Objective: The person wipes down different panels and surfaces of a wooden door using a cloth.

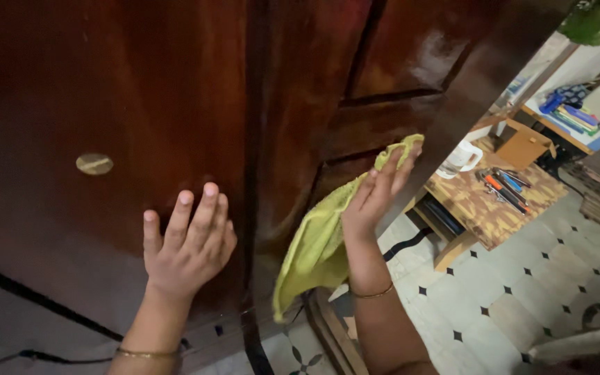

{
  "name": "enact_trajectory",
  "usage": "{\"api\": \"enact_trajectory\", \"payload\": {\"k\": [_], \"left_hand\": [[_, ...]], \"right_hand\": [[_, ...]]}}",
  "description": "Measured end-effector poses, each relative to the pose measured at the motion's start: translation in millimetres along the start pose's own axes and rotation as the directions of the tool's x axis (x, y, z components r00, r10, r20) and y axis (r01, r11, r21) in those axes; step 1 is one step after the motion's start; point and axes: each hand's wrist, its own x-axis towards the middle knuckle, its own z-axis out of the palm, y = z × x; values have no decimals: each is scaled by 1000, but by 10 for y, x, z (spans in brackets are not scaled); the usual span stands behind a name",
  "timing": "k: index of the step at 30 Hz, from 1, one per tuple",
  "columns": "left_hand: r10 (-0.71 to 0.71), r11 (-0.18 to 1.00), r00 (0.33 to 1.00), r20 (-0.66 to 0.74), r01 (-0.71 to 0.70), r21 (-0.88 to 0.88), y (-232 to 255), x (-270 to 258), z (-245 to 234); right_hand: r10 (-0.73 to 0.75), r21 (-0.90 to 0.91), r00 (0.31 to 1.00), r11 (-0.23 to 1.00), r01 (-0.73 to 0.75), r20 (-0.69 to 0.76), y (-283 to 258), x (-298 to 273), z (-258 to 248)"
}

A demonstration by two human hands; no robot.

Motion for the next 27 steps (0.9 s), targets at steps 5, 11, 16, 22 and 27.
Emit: {"api": "enact_trajectory", "payload": {"k": [5, 11, 16, 22, 27], "left_hand": [[-1, 1000, 1000, -15, 1, 9, 6, 43, 9], [-25, 1000, 1000, 8, 25, 9, 14, 80, -61], [-28, 1000, 1000, 12, 28, 13, 42, 116, -85], [-34, 999, 999, 10, 34, 11, 24, 98, -79], [-23, 1000, 1000, 6, 23, 1, -6, 121, -96]], "right_hand": [[-380, 73, 925, 922, 381, -19, -254, -291, 314], [-690, 44, 695, 716, 697, 202, -506, -155, 342], [-630, -54, 764, 765, 641, 139, -788, 930, 395], [-643, -46, 760, 760, 648, 94, -1304, 1404, 504], [-759, 88, 620, 643, 760, 198, -1334, 859, 338]]}}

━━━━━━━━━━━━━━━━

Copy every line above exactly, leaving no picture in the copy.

## Expected answer:
Objective: The person wipes down different panels and surfaces of a wooden door using a cloth.


{
  "name": "enact_trajectory",
  "usage": "{\"api\": \"enact_trajectory\", \"payload\": {\"k\": [_], \"left_hand\": [[_, ...]], \"right_hand\": [[_, ...]]}}",
  "description": "Measured end-effector poses, each relative to the pose measured at the motion's start: translation in millimetres along the start pose's own axes and rotation as the directions of the tool's x axis (x, y, z components r00, r10, r20) and y axis (r01, r11, r21) in those axes; step 1 is one step after the motion's start; point and axes: each hand's wrist, its own x-axis towards the middle knuckle, its own z-axis out of the palm, y = z × x; values have no decimals: each is scaled by 1000, but by 10 for y, x, z (spans in brackets are not scaled); the usual span stands behind a name",
  "timing": "k: index of the step at 30 Hz, from 1, one per tuple",
  "columns": "left_hand: r10 (-0.71 to 0.71), r11 (-0.18 to 1.00), r00 (0.33 to 1.00), r20 (-0.66 to 0.74), r01 (-0.71 to 0.70), r21 (-0.88 to 0.88), y (-232 to 255), x (-270 to 258), z (-245 to 234); right_hand: r10 (-0.73 to 0.75), r21 (-0.90 to 0.91), r00 (0.31 to 1.00), r11 (-0.23 to 1.00), r01 (-0.73 to 0.75), r20 (-0.69 to 0.76), y (-283 to 258), x (-298 to 273), z (-258 to 248)"
}

A demonstration by two human hands; no robot.

Motion for the next 27 steps (0.9 s), targets at steps 5, 11, 16, 22 and 27.
Emit: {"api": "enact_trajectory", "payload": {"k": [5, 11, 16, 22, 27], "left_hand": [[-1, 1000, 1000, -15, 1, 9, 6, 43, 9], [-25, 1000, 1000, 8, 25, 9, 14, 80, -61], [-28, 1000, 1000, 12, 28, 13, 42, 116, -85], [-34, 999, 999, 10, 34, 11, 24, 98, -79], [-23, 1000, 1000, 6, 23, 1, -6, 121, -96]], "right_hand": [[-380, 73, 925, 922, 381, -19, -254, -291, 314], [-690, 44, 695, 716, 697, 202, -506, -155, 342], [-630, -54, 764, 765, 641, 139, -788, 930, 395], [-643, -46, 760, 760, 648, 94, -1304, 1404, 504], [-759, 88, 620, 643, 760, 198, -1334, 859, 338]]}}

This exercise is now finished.